It was Monsieur Lellouche, voicing his frustration in idiomatic English partway through a yawn. He was in a contemplative mood today Lellouche, all idealist and theoretical and hadn’t spoken about much else other than minor comments regarding Channel’s graffiti and Sarkozy’s latest troubles over the Roma scandal, and what it meant for Europe.
“You mean belief” lazily interrupted the master, his elbows placed on the dinning table in a curious position where his head was partly supported between his hands. They were seated around the table reading newspapers and drinking coffee, and they both looked clobbered, with resigned expressions over their faces, as if they were on death row.
“Beleaf, yes beleaf” retorted Lellouche reassuringly. The master managed a chuckle, but only just as Lellouche continued. “I got a call today from the bank, err.. Santander. Computerised telephone, you know.

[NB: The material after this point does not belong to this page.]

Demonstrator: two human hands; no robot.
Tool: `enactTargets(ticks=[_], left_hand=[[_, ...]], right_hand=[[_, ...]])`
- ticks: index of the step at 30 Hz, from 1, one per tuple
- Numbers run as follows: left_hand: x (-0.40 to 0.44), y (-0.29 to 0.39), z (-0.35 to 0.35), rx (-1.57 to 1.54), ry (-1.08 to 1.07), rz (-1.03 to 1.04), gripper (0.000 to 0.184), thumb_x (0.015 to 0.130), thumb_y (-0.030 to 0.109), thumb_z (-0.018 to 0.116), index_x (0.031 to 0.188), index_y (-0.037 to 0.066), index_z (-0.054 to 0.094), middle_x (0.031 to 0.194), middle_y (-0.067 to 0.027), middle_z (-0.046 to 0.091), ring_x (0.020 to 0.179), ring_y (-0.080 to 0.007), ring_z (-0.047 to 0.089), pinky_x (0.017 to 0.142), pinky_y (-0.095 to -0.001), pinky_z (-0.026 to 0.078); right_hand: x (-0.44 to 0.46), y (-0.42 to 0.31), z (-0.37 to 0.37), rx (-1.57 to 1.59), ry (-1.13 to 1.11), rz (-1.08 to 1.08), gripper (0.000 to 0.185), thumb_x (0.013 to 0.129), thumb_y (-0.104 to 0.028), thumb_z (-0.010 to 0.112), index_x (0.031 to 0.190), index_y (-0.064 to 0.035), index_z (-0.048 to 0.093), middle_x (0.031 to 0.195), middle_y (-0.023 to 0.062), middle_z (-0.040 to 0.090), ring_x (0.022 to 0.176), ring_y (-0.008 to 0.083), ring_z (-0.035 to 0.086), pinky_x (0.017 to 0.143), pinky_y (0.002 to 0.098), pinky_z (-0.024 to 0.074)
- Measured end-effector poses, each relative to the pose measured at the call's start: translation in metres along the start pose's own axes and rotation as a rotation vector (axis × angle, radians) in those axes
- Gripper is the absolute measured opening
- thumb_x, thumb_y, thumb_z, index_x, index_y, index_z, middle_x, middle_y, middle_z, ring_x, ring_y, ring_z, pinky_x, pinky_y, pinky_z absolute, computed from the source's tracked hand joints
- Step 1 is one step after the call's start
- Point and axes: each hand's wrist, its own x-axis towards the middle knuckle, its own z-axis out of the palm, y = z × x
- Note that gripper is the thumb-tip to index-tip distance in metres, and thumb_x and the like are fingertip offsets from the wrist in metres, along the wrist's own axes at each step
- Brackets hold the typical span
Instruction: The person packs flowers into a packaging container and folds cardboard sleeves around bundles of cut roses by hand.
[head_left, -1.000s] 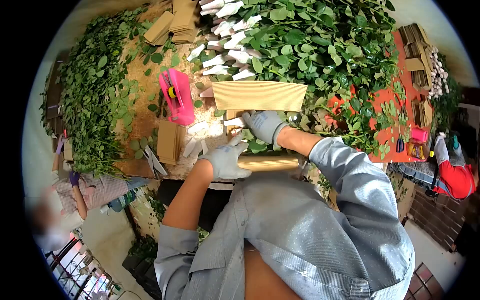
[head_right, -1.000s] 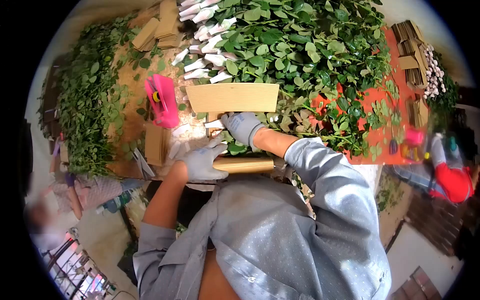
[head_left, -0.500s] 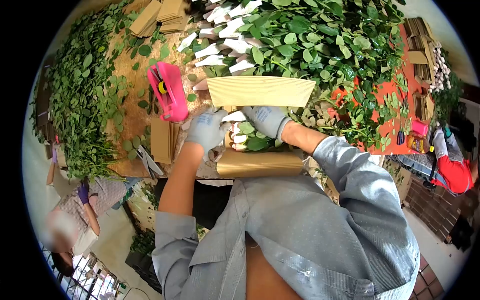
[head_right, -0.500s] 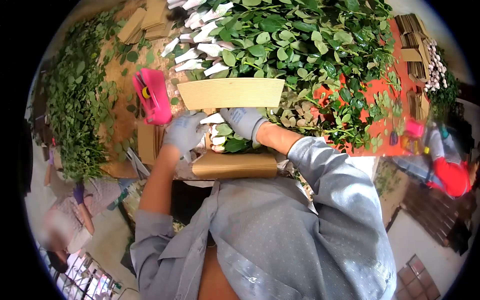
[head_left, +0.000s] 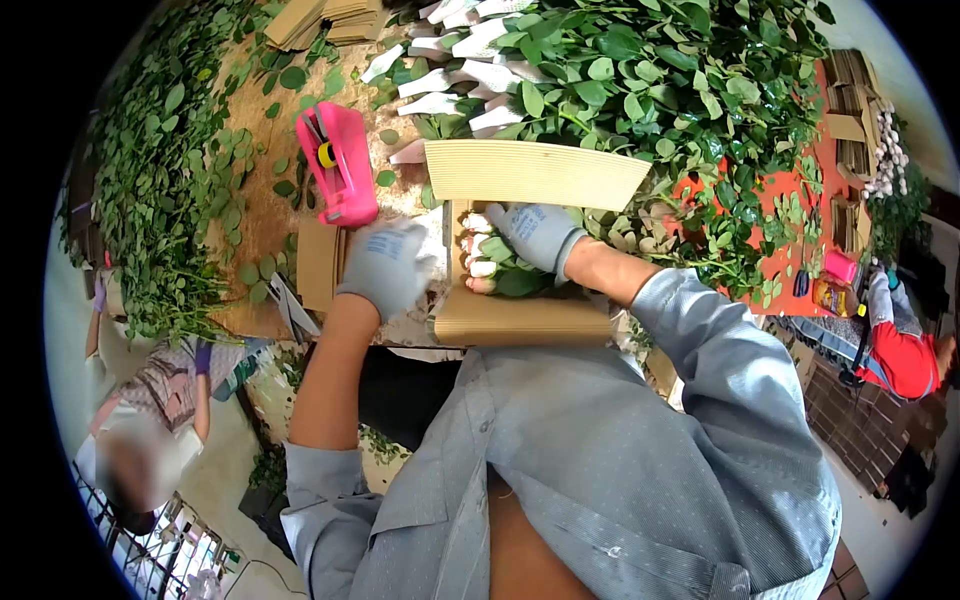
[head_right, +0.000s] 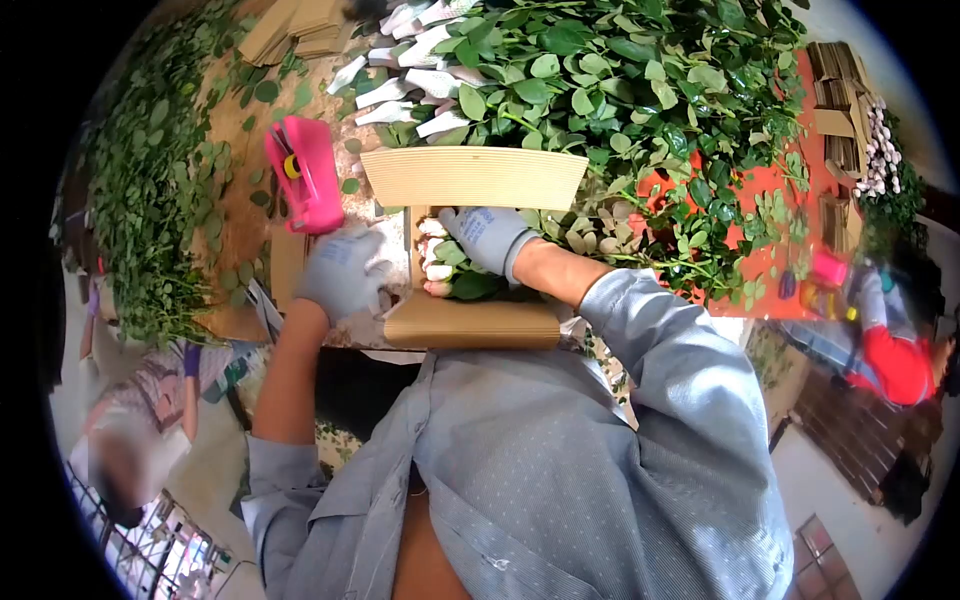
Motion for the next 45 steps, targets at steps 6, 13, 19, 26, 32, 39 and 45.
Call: enactTargets(ticks=[6, 13, 19, 26, 32, 39, 45], left_hand=[[0.008, 0.053, 0.007, -0.441, -0.144, 0.258, 0.045, 0.098, 0.023, 0.058, 0.141, 0.01, 0.055, 0.149, -0.0147, 0.051, 0.128, -0.0376, 0.054, 0.11, -0.0445, 0.042], [0.01, 0.063, 0.014, -0.163, -0.208, 0.157, 0.053, 0.096, 0.017, 0.054, 0.149, 0.016, 0.046, 0.161, -0.0094, 0.035, 0.126, -0.0407, 0.055, 0.108, -0.0469, 0.046], [0.012, 0.069, 0.012, -0.193, -0.238, 0.139, 0.056, 0.093, 0.014, 0.054, 0.148, 0.013, 0.046, 0.16, -0.015, 0.036, 0.126, -0.0394, 0.055, 0.107, -0.0472, 0.044], [0.013, 0.064, 0.02, -0.163, -0.193, 0.222, 0.059, 0.091, 0.009, 0.05, 0.149, 0.007, 0.042, 0.165, -0.0138, 0.025, 0.134, -0.0378, 0.051, 0.111, -0.0458, 0.043], [0.018, 0.052, 0.033, -0.132, -0.181, 0.28, 0.059, 0.088, 0.01, 0.05, 0.147, 0.003, 0.045, 0.164, -0.0205, 0.025, 0.142, -0.0411, 0.041, 0.117, -0.0451, 0.037], [0.017, 0.061, 0.022, -0.085, -0.219, 0.228, 0.065, 0.09, 0.027, 0.062, 0.149, 0.009, 0.043, 0.165, -0.0194, 0.024, 0.142, -0.0414, 0.041, 0.115, -0.046, 0.038], [0.019, 0.057, 0.027, -0.169, -0.261, 0.213, 0.064, 0.094, 0.034, 0.062, 0.148, 0.004, 0.043, 0.163, -0.0234, 0.026, 0.152, -0.037, 0.024, 0.119, -0.0448, 0.031]], right_hand=[[0.002, -0.002, -0.004, 0.035, 0.07, -0.022, 0.032, 0.097, -0.016, 0.05, 0.126, -0.0066, 0.06, 0.103, 0.0189, 0.071, 0.096, 0.0379, 0.069, 0.079, 0.0483, 0.0546], [-0.003, -0.006, -0.006, 0.061, 0.055, 0.032, 0.031, 0.091, -0.016, 0.059, 0.12, -0.0078, 0.064, 0.109, 0.0175, 0.069, 0.102, 0.0362, 0.068, 0.084, 0.0462, 0.0542], [-0.042, -0.018, -0.035, 0.088, 0.254, -0.048, 0.022, 0.09, -0.016, 0.061, 0.111, -0.01, 0.065, 0.098, 0.0153, 0.067, 0.092, 0.0336, 0.069, 0.077, 0.0449, 0.0547], [-0.098, 0.021, -0.105, 0.262, 1.088, 0.094, 0.019, 0.091, -0.011, 0.066, 0.109, -0.0058, 0.066, 0.093, 0.0137, 0.066, 0.08, 0.0348, 0.065, 0.069, 0.0418, 0.0532], [-0.071, 0.112, -0.048, 0.227, 0.509, 0.353, 0.034, 0.09, -0.024, 0.062, 0.117, -0.0043, 0.062, 0.113, 0.0232, 0.066, 0.107, 0.0414, 0.061, 0.093, 0.0489, 0.05], [-0.08, 0.094, -0.082, 0.002, 0.453, 0.29, 0.026, 0.09, -0.018, 0.058, 0.112, -0.0078, 0.065, 0.104, 0.0152, 0.069, 0.101, 0.0349, 0.066, 0.086, 0.0452, 0.0521], [-0.08, 0.1, -0.09, -0.287, 0.03, 0.227, 0.017, 0.087, -0.013, 0.058, 0.094, -0.0097, 0.073, 0.091, 0.0131, 0.074, 0.085, 0.0335, 0.073, 0.073, 0.0452, 0.0572]])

They telling me, that my credit card account in arrearz, by, zero pounds, and zero pence”. He looked up to the master mischievously, eyes widened with a smug look overcoming what appeared now to be an expression of incredulity.
“So the bank rang you to tell you that you owe them something to the value of nothing?” responded the master, smiling at this satiric joke. “Mathematically, it makes sense you know, you could send someone a cheque for zero pounds, and the banks, for all the havoc they’ve caused lately will probably clear it.”
It seems it is widespread practice these days for some banks to contact customers whose accounts are in arrears by use of Computerized Telephone systems, and if you are to believe some of those aggrieved , the manner of those calls is somewhat questionable.